As part of the deal Canada will make a number of changes to its domestic regime. We have made the following undertakings.

We will remove all restrictions on the use of foreign controlled global mobile satellites that provide services to Canadians.

We will end the Telesat monopoly on fixed satellite services.

We will maintain our transparent and independent regulatory and competition regimes.

We will end Teleglobe Canada's monopoly on overseas traffic and its special ownership restrictions which prohibit investment by foreign telecommunications carriers.

We will allow 100% foreign ownership and control of international submarine cable landings in Canada.

We will however continue our overall foreign investments rules to ensure that our industry remains Canadian owned and controlled.

The agreement on basic telecommunications is also an international milestone. GATS which came into effect on January 1, 1995 is the first ever multilateral set of rules for trade in services. It covers almost all the service sectors, including with this agreement basic telecommunications services. The new agreement establishes a clear set of multilateral rules in a sector that previously had no rules. Licensing processes will be governed by clear rules and disputes will be resolved in a timely manner through the WTO dispute settlement process.

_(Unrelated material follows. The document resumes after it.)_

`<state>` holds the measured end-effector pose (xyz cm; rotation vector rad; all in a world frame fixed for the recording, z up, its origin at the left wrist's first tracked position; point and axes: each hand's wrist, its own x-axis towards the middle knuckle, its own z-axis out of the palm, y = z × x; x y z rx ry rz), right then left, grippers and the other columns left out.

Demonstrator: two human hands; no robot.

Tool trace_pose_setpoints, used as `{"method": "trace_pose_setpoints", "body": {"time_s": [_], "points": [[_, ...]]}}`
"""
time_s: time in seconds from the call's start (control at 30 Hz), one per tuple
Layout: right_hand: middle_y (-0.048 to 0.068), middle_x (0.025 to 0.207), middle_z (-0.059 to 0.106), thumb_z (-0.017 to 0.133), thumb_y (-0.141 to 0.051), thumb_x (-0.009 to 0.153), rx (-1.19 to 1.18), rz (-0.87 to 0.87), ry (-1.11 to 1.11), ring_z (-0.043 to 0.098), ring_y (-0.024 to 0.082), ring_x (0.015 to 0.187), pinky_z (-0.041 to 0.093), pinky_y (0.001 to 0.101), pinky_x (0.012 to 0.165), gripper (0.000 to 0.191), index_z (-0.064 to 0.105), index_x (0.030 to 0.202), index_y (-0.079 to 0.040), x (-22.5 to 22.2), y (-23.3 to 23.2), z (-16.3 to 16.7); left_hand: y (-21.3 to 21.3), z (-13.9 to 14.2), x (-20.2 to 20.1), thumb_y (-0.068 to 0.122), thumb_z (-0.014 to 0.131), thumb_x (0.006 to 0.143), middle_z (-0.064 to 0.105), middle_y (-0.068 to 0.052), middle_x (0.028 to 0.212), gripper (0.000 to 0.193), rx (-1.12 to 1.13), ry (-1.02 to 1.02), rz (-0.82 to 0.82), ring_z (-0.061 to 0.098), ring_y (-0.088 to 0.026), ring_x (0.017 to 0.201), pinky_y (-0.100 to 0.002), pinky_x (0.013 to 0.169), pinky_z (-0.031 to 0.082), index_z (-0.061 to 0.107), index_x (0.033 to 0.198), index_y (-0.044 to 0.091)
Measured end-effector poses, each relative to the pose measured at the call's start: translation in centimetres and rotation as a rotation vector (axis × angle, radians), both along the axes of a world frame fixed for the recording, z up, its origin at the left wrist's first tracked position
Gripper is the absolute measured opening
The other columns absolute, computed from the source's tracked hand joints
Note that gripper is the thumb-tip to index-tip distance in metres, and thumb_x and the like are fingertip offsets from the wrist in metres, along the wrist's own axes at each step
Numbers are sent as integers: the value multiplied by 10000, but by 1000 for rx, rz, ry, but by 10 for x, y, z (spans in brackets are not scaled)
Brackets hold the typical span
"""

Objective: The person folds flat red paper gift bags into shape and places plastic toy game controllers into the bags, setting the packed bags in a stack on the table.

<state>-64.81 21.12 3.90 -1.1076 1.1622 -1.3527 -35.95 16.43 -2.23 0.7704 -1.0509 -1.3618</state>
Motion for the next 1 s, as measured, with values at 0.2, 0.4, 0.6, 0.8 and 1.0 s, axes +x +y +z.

The WTO dispute settlement understanding, or DSU, provides a number of mechanisms to resolve disagreements, including consultations, panels and reports. The objective of this process is to arrange either the withdrawal of the offending measure or if that is impractical, compensation to the injured third party.

This dispute settlement process provides the safeguards needed to ensure that countries respect their commitments. It is this mechanism that underpins the entire agreement. Without it no participating nation could have confidence that the terms of the agreement would be respected. And without it no telecommunications company could have the confidence necessary to make investments.

The dispute settlement process also provides Canada with a guarantee that the improved access we have won to the U.S. market is secure. Under the agreement, reciprocity tests in the FCC licensing process will be severely restrained.

Canada has one of the most open telecommunications markets in the world but the government believes strongly that an open market is not just about ownership. It requires a commitment to clear, transparent and consistently applied ground rules that ensure access and fair treatment.

With this agreement Canada has secured the commitment and the many benefits the agreement will bring to Canadians. Canadian businesses and consumers will benefit from enhanced services provided by an emerging global telephone system by establishing a transparent and predictable framework for trade and investment in telecommunications services.

The agreement will create a demand for Canadian products and services as it opens the doors to foreign markets. This will support a strong domestic communications industry and ensure that Canadians will continue to enjoy excellent communications services at competitive prices.

Given our many accomplishments in information and communications technology, there can be no doubt that Canada is poised to take full advantage of the newly expanded global markets in telecommunications services.

Technologies that are Canadian specialties are already creating whole new industries. Knowledge based industries are growing faster than any other sector in the Canadian economy.

As one of the most wired countries in the world, Canada has the communications and network infrastructure necessary to take full advantage of the information technologies such as electronic commerce.

The government consulted extensively with the telecommunications industry and with consumer groups before signing the agreement and found strong support for it. Now it will be up to Canadian industry to move forward in the global arena and take full advantage of the opportunities presented by this agreement.

In conclusion I urge the House to act quickly in passing this bill.